Not to be confused with the wych elm cultivar with longitudinally up-curling leaves, U. glabra 'Concavaefolia'.

==Description==
Petzold and Kirchner in Arboretum Muscaviense (1864) described the leaves of their Ulmus campestris concavaefolia (Loudon), as "short and rounded, dark green above and whitish green below, more or less concave, that is, curling upwards at the edges so that the pale underside is more prominent than the darker upper" – a description, as Henry noted, that exactly matches 'Webbiana'. 'Webbiana', as described by Henry (1913), is "pyramidal in habit, with ascending branches and sparse foliage. The leaves are folded longitudinally, so that most of the upper surface is concealed", but are "in other respects similar to those of var. stricta". Späth's 1903 catalogue said it had "small roundish leaves". The Ellwanger and Barry Nursery of Rochester, New York, described it as "a handsome variety, with small curled leaves". Bean (1936) described it as "columnar in habit". The Royal Victoria Park, Bath, where there was a specimen, described 'Webbiana' in 1905 as "an elegant tree". The reddish seed is on the notch of the samara.

==Etymology==
The origin of the epithet is obscure, but may commemorate Philip Barker Webb, an English botanist of the early 19th century.

==Pests and diseases==
The tree is not known to have any significant resistance to Dutch elm disease.

==Cultivation==
Two 'Webbiana' were planted at Kew Gardens in 1871. One tree was planted in 1899 as U. campestris webbiana at the Dominion Arboretum, Ottawa, Canada. 'Webbiana' and an Ulmus campestris concavaefolia were listed separately at the Royal Victoria Park, Bath (1905). The tree continued in cultivation in continental Europe, appearing on the lists of the Hesse Nursery of Weener, Germany, to the 1930s. It was present in The Hague in that decade. It was introduced to the USA in the late 19th century, appearing in the catalogues of the Mount Hope Nursery (also known as Ellwanger and Barry) of Rochester, New York, and to New Zealand.
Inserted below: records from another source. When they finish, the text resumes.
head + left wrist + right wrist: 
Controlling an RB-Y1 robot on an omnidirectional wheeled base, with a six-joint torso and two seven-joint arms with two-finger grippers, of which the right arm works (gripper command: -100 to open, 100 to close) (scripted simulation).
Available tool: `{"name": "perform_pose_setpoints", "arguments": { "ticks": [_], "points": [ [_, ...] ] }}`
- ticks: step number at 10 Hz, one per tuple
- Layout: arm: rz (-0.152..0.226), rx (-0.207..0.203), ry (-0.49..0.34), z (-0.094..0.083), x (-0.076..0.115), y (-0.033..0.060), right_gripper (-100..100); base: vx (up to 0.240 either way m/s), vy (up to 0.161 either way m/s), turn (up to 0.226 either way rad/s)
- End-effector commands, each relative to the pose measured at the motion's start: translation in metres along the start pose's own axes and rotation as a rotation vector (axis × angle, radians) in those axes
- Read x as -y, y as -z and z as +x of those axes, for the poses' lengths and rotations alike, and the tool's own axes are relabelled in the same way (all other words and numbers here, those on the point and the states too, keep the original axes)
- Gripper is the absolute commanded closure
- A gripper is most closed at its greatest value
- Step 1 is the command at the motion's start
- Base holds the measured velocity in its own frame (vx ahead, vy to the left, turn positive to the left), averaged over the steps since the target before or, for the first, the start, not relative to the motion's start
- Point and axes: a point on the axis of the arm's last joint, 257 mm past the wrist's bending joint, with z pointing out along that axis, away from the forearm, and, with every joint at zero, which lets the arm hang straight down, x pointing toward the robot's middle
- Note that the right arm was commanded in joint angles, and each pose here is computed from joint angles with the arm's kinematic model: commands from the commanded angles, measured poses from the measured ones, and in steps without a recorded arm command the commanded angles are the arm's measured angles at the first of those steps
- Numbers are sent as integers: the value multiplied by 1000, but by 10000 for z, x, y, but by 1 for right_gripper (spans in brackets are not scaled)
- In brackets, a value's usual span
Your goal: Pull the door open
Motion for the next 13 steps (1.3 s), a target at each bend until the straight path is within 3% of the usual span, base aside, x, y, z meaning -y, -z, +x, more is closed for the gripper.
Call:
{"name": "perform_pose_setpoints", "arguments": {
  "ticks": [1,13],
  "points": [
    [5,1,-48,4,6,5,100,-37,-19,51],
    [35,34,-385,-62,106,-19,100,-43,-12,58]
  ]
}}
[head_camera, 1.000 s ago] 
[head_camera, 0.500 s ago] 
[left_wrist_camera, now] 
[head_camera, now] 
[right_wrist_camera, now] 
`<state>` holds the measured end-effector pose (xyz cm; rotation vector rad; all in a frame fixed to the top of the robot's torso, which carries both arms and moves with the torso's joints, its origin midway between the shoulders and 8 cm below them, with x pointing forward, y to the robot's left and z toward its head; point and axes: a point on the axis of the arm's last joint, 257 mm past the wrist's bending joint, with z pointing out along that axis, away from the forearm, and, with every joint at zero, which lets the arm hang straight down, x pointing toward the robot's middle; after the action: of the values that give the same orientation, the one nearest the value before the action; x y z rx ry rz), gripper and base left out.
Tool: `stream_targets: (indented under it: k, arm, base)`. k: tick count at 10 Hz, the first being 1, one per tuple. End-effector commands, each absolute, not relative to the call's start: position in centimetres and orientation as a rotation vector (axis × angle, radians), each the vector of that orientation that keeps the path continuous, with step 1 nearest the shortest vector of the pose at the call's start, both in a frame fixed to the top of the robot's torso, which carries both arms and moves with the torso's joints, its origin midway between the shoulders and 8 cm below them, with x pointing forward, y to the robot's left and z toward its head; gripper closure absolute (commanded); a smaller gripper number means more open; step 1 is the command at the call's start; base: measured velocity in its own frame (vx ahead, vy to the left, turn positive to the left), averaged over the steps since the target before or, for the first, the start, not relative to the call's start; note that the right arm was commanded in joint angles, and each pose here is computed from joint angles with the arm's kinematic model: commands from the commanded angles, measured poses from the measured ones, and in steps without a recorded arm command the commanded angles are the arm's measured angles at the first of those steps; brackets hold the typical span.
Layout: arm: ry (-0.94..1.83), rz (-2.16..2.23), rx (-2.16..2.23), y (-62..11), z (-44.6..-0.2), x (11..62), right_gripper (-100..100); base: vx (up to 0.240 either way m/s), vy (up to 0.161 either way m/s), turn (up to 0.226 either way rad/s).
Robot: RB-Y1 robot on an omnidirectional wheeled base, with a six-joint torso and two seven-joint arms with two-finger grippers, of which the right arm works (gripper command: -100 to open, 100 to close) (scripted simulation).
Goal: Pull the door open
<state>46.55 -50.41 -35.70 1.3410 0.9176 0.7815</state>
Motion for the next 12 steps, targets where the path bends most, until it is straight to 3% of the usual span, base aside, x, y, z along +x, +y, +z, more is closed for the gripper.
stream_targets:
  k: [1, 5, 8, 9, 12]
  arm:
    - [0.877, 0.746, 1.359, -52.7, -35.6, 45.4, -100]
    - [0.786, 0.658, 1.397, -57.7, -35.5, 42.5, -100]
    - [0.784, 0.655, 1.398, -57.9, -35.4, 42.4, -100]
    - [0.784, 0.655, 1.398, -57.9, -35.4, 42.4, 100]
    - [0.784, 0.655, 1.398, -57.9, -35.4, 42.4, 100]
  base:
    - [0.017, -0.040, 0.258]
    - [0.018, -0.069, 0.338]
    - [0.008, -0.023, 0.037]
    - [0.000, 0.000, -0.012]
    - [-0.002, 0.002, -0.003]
At least two specimens are known to survive, one in the United States and one in the UK, the latter treated as a hedging plant to avoid the attentions of the Scolytus beetles that act as vectors of Dutch elm disease. The tree remains in cultivation in Poland, where it has been propagated from the last surviving specimen in the country, in Sanniki, believed to have been supplied by the former nursery at Podzamcze, Masovian Voivodeship, which sold 'Webbiana' as late as 1937.

==Notable trees==
"A very fine specimen of this distinct variety" stood in the grounds of Westonbirt House, Gloucestershire, 80 ft high and 9.8 ft in by the 1920s.

==Synonymy==
- ? U. campestris var. concavaefolia Loudon: Henry; Krüssmann
- U. foliacea Gilib. 'Viscosa': Wageningen Arboretum

==Accessions==

===North America===
- Arnold Arboretum, US. Acc. no. 761-80

===Europe===
- Grange Farm Arboretum, Lincolnshire, UK. Acc. no. 1138.
- Wakehurst Place Garden Wakehurst Place, UK. Acc. no. 1879-21052 (as U. carpinifolia f. webbriana [sic])

==Nurseries==

===North America===
None known

===Europe===
- Szkółki Konieczko , Gogolin, Poland.
- Szkółka Krzewów Ozdobnych , Bielsko-Biała, Poland.
- Szkółka Drzew i Krzewów Ozdobnych BÓR , Sędziszów, Poland.